The Tags help document says this about the “<$sectiontitle>” tag when printing or exporting to PDF:
" … if your chapters are broken down into smaller sections placed inside folders, and the folders mark the start of each new chapter, then the folder’s title will replace “<$sectiontitle>” throughout the chapter headers and footers."
I don’t find this to work. I find that even though my chapters are folders and all other subsections are not folders, that tag gets replaced by each section title even if it’s not a folder title. I’m compiling to PDF.

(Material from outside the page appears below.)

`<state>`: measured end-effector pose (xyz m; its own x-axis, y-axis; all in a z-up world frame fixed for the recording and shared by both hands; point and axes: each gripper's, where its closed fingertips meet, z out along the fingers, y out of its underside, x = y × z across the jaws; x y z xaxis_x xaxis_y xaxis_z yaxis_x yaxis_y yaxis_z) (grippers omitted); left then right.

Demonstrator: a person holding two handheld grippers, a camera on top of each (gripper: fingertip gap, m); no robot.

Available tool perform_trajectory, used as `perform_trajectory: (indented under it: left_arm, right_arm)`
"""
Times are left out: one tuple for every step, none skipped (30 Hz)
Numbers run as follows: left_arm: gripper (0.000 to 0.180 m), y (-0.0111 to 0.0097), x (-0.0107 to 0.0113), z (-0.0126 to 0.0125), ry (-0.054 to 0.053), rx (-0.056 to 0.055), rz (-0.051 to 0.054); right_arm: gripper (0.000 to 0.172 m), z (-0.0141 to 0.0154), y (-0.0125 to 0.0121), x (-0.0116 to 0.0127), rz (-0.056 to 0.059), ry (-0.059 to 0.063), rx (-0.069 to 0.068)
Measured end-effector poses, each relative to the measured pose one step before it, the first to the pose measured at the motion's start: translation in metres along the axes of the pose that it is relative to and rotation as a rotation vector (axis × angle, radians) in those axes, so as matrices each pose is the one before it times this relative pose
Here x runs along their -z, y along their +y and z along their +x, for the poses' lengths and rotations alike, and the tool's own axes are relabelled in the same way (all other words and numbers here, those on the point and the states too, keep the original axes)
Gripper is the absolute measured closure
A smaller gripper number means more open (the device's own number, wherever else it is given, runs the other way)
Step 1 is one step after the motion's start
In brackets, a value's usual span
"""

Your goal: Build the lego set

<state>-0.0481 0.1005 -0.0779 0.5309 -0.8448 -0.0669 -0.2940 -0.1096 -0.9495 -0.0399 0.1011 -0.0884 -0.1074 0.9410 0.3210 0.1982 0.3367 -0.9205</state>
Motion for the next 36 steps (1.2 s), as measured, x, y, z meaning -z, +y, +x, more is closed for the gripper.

I find that if a subsection document is set to have a Page Break Before, the SectionTitle tag grabs its name instead of the level one folder name. I also find that occasionally the SectionTitle tag grabs the Project Abbreviation.
Assuming it’s relevant, this Project has 3 levels. The first level is always a folder, and no other levels are folders. I frequently set a level two subsection with the Page Break Before code, and occasionally do that with a level three subsection. Such page breaks always end up placing that subsection document name in the SectionTitle tag.
Not sure what the pattern is for seeing the Project Abbreviation grabbed by the SectionTitle tag.
Ok. I thought the section I cited implied that if I had chapters and subsections, where chapters were delineated as folders, then folder names were grabbed no matter what document came first after a page break. I thought this amounted to a Level One Title override whenever a page break is found. I was hoping I could get the PDF to always show the chapter name in the header of each page.
Ultimately, I was attempting to have this as the header for each page:
ProjectTitle
LevelOneTitle
If I was able to insert a LevelOneTitle, would I have been able to insert a carriage return in there? I didn’t see code for that.